Americans on suicide watch.

When Brits say "artistic" it sounds like they are saying "autistic", lol.

Yet we are the ones with the shit accents even though we can differentiate the sound of words.

>Almost made the mistake of living in this shithole
>some stupid chinese bitch bought an apartment for me
>was supposed to be a school teacher and have it made
>don't want ugly chinese wife anyway
Looks like you were worthless genetic stock, though. Have fun.

PS (((The Queen's English))) is jewish subversion. You literally lost your language which American's speak now (poorly).

Do you really pronounce your u like r?

Yes. Twitter posts from liberals.

It's because your countries are insignificant and irrelevant so we never waste time thinking about them whereas you think about us all day long like pitiful, jealous children. The idea that someone readily believed your European shithole only got electricity very recently says more about your country than it does about them. You do realize that, right? No one in the world would believe you if you told them America only got electricity twenty years ago.

>You're so butthurt
>projecting this hard
topkek. Whatever you say, mongrelised scum

>mfw american explains to english how english should be spoken
>but i have no face, because mobile phone

Looks like I struck a nerve. Why don't you come over to America so we can kick your ass a second time.
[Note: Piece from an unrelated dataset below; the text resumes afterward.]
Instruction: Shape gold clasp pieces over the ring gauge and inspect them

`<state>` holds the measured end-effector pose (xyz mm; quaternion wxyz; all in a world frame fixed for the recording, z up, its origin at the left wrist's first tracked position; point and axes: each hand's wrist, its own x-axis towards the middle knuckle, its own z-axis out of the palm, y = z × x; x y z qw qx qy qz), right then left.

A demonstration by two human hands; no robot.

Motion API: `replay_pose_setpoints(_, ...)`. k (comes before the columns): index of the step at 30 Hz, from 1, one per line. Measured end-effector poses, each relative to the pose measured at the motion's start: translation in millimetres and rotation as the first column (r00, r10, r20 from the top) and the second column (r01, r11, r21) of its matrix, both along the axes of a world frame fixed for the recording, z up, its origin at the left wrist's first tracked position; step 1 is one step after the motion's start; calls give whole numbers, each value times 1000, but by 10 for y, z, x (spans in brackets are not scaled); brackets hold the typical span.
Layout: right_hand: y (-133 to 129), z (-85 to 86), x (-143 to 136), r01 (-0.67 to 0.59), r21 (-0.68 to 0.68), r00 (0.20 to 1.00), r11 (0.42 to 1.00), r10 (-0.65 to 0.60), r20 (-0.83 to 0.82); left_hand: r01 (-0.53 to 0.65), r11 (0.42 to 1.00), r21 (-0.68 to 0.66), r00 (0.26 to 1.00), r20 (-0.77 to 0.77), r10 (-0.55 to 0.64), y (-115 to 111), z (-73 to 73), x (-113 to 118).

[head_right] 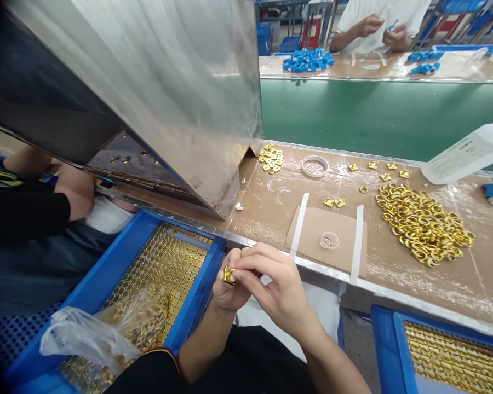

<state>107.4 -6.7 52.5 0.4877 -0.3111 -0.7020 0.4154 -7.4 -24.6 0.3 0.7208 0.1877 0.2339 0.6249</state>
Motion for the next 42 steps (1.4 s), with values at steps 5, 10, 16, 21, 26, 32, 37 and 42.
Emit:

Considering that describes 3 different countries you're going to have to be a little more specific. It's like saying a "European accent".

>Maybe you should learn how to properly use the language before you comment on it.
I can use punctuation/capital letters but I really don't care enough to use them in a Sup Forums post. You're argument is invalid.

Yes, a Scottish accent.

>What kicking ass means in yankland

>What is 1812.
When was the last time the USA won a war? 1776?

A bunch of gook farmers managed to defeat your entire military.

>You're

That has to be bait.

Always sound like they smoke Tabaco the second they come out the womb.